Install Karpenter Using Helm with the Custom values.yaml
Add the Karpenter Helm repository:
helm repo add karpenter https://charts.karpenter.sh
helm repo update
Install Karpenter using the custom values.yaml file:
helm install karpenter karpenter/karpenter --namespace karpenter --create-namespace -f karpenter-values.yaml
Customizing Bin Packing Behavior
There are many values that can be set to control how karpenter works (see the helm defaults for all of those); here I just configured some to enable consolidation and how long to wait to delete an idle node. Customize them per your needs.
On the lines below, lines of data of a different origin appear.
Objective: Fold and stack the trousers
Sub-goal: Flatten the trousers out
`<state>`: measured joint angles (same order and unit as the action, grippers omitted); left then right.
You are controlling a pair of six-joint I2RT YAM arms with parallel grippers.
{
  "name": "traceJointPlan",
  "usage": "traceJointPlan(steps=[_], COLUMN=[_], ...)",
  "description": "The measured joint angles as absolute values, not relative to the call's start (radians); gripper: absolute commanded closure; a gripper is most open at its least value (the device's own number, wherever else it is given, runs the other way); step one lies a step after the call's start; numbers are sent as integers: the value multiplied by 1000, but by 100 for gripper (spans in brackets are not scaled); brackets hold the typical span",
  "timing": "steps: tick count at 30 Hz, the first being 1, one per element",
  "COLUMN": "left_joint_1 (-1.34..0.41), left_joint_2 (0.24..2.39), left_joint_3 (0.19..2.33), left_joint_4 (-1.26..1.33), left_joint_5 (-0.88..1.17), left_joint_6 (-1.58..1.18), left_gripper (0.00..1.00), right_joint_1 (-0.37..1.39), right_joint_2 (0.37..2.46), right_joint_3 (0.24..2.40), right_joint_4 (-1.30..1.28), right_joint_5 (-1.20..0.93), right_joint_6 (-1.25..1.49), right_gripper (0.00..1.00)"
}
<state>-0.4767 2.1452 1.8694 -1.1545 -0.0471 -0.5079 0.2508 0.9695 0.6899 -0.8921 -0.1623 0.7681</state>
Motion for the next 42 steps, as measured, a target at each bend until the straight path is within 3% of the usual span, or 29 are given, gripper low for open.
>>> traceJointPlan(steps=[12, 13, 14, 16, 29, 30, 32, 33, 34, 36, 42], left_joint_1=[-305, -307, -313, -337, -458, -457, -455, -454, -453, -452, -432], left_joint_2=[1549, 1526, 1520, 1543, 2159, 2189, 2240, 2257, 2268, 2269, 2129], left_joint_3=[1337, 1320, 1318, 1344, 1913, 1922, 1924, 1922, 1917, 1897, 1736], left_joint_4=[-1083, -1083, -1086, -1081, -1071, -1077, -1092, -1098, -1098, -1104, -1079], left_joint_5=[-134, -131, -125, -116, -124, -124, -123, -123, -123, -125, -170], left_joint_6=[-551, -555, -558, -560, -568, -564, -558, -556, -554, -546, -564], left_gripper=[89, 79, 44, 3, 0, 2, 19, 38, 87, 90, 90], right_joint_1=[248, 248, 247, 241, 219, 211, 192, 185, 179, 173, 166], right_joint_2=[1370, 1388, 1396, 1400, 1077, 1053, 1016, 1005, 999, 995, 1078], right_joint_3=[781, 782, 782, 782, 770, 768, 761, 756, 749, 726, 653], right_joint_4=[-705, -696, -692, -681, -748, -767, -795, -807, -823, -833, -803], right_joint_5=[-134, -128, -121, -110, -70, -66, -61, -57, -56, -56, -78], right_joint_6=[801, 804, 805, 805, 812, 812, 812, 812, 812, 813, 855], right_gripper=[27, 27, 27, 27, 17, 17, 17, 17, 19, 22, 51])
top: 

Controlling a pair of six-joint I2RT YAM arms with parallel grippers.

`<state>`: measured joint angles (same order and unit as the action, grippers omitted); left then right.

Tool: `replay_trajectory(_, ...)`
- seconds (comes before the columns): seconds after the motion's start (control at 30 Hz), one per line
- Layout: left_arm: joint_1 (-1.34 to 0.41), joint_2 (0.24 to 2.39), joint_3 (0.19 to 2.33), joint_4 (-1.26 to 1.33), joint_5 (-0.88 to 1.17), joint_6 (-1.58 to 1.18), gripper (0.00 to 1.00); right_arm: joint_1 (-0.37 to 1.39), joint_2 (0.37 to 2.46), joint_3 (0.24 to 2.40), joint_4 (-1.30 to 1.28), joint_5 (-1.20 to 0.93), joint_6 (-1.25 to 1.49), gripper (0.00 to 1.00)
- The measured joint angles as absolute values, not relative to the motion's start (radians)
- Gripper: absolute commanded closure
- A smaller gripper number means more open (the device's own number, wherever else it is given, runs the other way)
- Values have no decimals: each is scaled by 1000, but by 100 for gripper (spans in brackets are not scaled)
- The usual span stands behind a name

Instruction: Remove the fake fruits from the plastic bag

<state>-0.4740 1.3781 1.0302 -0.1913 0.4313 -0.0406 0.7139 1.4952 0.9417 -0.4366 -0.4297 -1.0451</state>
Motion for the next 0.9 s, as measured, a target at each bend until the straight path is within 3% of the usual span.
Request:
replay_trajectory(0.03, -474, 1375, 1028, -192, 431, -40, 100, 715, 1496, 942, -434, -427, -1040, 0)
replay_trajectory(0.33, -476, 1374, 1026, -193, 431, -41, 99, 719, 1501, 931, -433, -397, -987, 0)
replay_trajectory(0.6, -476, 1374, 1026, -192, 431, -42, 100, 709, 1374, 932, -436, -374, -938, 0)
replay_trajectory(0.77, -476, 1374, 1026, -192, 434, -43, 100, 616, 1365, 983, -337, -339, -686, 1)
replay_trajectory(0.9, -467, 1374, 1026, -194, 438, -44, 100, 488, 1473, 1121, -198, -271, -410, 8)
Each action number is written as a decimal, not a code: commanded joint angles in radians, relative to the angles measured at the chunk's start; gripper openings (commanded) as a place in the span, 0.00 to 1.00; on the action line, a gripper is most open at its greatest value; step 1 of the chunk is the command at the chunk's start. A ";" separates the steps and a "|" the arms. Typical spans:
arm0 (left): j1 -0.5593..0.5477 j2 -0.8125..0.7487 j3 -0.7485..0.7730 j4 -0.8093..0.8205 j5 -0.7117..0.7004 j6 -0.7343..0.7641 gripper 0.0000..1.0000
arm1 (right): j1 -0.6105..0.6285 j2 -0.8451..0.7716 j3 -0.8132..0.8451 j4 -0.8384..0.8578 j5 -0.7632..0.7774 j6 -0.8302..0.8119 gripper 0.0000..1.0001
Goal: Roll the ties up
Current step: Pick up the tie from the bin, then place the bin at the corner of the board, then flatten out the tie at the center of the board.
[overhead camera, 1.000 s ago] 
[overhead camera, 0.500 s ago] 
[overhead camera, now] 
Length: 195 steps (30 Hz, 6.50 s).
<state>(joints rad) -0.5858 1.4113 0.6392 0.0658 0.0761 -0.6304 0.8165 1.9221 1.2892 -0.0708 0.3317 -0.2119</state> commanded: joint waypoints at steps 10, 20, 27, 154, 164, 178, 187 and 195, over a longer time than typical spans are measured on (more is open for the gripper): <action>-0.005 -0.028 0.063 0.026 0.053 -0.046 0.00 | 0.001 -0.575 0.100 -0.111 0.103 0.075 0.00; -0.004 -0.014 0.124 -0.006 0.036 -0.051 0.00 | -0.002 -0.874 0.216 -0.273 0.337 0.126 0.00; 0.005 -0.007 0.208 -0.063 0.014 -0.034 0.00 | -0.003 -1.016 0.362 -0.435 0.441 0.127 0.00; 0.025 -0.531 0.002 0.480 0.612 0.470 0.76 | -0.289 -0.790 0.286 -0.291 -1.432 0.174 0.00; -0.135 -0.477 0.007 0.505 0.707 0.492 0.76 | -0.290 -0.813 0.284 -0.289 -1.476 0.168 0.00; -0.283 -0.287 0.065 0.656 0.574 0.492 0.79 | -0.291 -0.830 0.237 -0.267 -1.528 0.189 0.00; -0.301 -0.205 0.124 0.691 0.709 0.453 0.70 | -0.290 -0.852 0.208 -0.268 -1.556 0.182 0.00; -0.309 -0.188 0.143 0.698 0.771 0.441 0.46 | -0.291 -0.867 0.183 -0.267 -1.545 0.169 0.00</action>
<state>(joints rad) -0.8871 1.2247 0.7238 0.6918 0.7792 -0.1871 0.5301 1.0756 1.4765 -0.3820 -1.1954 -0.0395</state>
- settings.consolidation.enabled: Default is false. When set to true, Karpenter bin packs workloads by terminating underutilized nodes and rescheduling pods.
- settings.ttlSecondsAfterEmpty: Default is 30. This defines how long an empty node should remain before being deprovisioned.
- settings.limits.resources.cpu: No default limit. This should be set based on your cluster’s resource constraints.
Once you have it installed it will start doing its thing; watching k8s events and taking action as needed.
Troubleshooting Karpenter
To diagnose scaling issues, monitor the following logs: Check Karpenter logs:
kubectl logs -n karpenter -l app.kubernetes.io/name=karpenter -f
Inspect the provisioner status:
kubectl get provisioners -o wide
Check pending pods:
kubectl get pods --field-selector=status.phase=Pending -A
Inspect event logs for scheduling failures:
kubectl describe pod <POD_NAME>
Check for insufficient capacity errors:
kubectl get events --sort-by=.metadata.creationTimestamp | grep -i karpenter
That’s it. You have successfully installed and configured Karpenter in your Amazon EKS cluster. With Karpenter, your cluster will automatically scale nodes dynamically based on workload demand, improving cost efficiency and performance.